第14章 動乱の音【沖田総司編】
目を見張っていれば、沖田さんは更に私の腰を引き寄せてきて顔が近付いてくる。
慌てて彼の胸元を押して逃げようとするけれど、彼の腕がそれを許してくれない。
「お、沖田さん!」
「ほら、違うでしょう?【総司お兄さん】でしょう?千尋ちゃん」
「そ·····、総司お兄さん!!これで満足ですか!?」
近過ぎる距離に目を固く瞑りながら叫ぶ。
「まあ、良いよ、それで。うん·····なんか本当に妹が出来たみたいな感じがするね。【お兄さん】って呼ばれると」
「そ、そうですか·····。とりあえず離してもらえませんか?沖田さん·····」
やっとのことで沖田さんは離してくれて、私は安堵のため息を吐き出した。
気まぐれで起こした事なのだろうけれど、私の心臓にはかなり悪い。
激しく動く心臓を落ち着かせながら、沖田さんの方へと視線を向ける。
あれだけ薬のせいで機嫌が悪そうだったのに、今は何故かご機嫌。
「でも、妹かあ。
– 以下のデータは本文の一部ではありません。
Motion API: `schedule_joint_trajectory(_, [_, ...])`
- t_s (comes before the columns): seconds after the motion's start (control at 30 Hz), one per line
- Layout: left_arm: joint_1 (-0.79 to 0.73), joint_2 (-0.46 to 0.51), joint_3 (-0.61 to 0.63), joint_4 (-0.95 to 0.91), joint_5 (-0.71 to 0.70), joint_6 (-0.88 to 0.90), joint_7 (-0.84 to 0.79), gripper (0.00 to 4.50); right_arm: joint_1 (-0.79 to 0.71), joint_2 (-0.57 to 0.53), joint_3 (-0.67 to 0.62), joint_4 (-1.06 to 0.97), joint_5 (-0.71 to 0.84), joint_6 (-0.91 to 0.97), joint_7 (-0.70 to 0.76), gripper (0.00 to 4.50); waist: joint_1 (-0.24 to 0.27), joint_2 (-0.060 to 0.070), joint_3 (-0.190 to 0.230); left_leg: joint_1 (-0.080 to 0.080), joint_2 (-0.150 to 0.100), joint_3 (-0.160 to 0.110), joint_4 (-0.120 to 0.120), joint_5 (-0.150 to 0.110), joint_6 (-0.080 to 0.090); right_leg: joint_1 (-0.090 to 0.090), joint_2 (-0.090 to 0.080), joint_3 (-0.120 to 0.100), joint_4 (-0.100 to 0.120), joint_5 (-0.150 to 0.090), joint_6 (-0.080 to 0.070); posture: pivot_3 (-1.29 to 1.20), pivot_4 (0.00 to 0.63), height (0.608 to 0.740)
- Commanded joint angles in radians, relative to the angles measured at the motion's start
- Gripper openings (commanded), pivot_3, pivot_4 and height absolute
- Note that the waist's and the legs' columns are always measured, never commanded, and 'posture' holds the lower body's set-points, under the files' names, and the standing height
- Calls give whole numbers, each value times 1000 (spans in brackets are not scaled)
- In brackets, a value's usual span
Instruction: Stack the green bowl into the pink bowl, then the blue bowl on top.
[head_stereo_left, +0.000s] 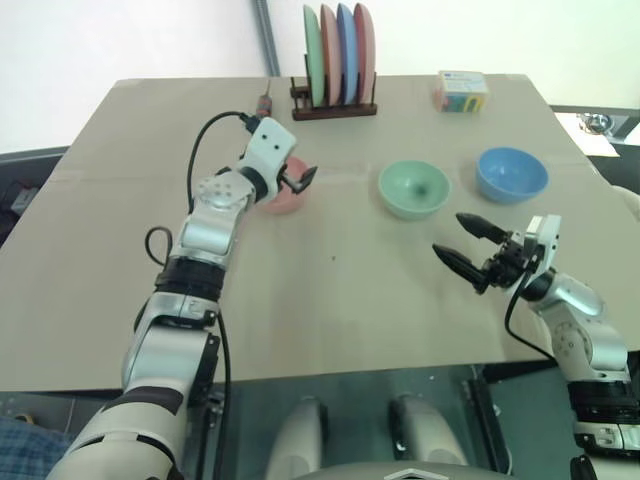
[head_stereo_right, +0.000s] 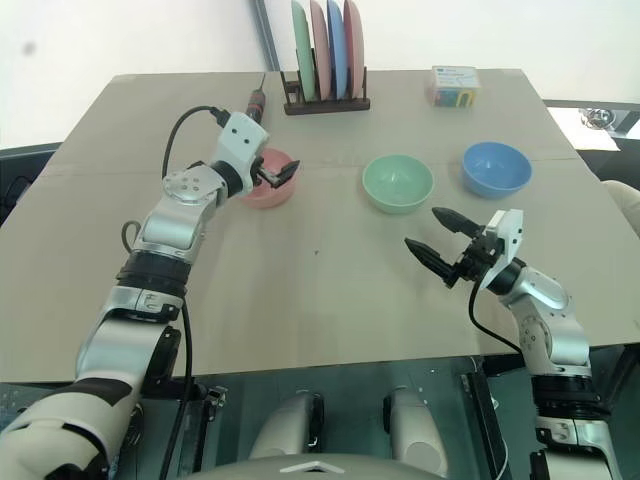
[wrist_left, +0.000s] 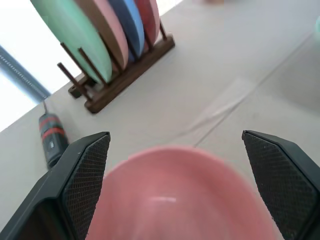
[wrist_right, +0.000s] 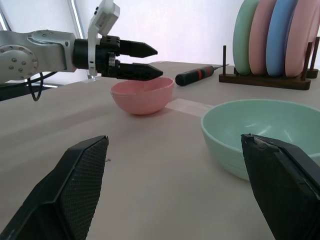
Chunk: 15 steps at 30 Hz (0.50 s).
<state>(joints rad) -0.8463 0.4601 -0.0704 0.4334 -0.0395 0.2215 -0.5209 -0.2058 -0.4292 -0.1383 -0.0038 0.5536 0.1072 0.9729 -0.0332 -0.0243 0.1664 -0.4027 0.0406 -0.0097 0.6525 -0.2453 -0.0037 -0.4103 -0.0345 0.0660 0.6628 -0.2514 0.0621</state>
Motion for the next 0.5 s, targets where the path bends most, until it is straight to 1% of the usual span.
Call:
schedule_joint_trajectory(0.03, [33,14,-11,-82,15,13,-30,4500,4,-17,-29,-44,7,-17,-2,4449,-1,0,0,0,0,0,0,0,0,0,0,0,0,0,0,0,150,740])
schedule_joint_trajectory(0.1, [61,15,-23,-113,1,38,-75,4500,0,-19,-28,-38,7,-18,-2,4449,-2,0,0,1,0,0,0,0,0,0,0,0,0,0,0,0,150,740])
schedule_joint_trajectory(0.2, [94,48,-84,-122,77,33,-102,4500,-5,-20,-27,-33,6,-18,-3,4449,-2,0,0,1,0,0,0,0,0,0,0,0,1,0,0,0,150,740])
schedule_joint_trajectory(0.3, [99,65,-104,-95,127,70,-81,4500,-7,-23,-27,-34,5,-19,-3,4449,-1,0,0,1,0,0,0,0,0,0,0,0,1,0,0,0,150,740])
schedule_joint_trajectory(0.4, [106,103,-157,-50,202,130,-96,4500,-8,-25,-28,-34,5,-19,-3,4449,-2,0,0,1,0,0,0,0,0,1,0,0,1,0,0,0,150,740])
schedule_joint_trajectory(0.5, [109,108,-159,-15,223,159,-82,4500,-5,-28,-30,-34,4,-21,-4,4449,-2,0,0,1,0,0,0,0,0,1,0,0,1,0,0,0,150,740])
妹なら、食事の時に君が口煩くしてきたら妹がわがままを言ってると思えるね」
「わがまま·····」
「妹がわがままを言うから、お兄さんの僕が言うことを聞いてあげると思えば苛つく事もないかもしれない。ね?千尋ちゃん」
「·····も、もう好きにしてください」
沖田さんと居ると自分の中の物が乱されるというか、なんというか。
そう思いながらため息を吐き出していれば、沖田さんは楽しげに金平糖を食べている。
「あ、千尋ちゃんも食べる?お兄さんだから、妹に金平糖をあげて可愛がってあげるよ」
ふにっと唇に金平糖を押し当てられる。
沖田さんを睨みながらも、私はその金平糖を口の中に迎え入れた。
甘い味が口の中に広がり、何時もなら甘いものを口にしたら幸せになるけれど今はそうじゃない。
「美味しい?」
「·····美味しいです」
「不貞腐れた顔してるね。千尋ちゃん、そんな顔ばっかりしてると可愛くなくなるよ」
「大きなお世話です!」
勢いよく立ち上がった私は、お盆に薬の包み紙と湯呑みを載せてからふすまへと歩いていく。
「それでは失礼します!!」
「あははは!」
何がそんなに楽しいのかというぐらいに、沖田さんは笑っていた。
そんな彼を睨みながらも私は勢いよくふすまを閉めてから、揶揄われたことに少し腹を立てながら勝手場へと向かうのだった。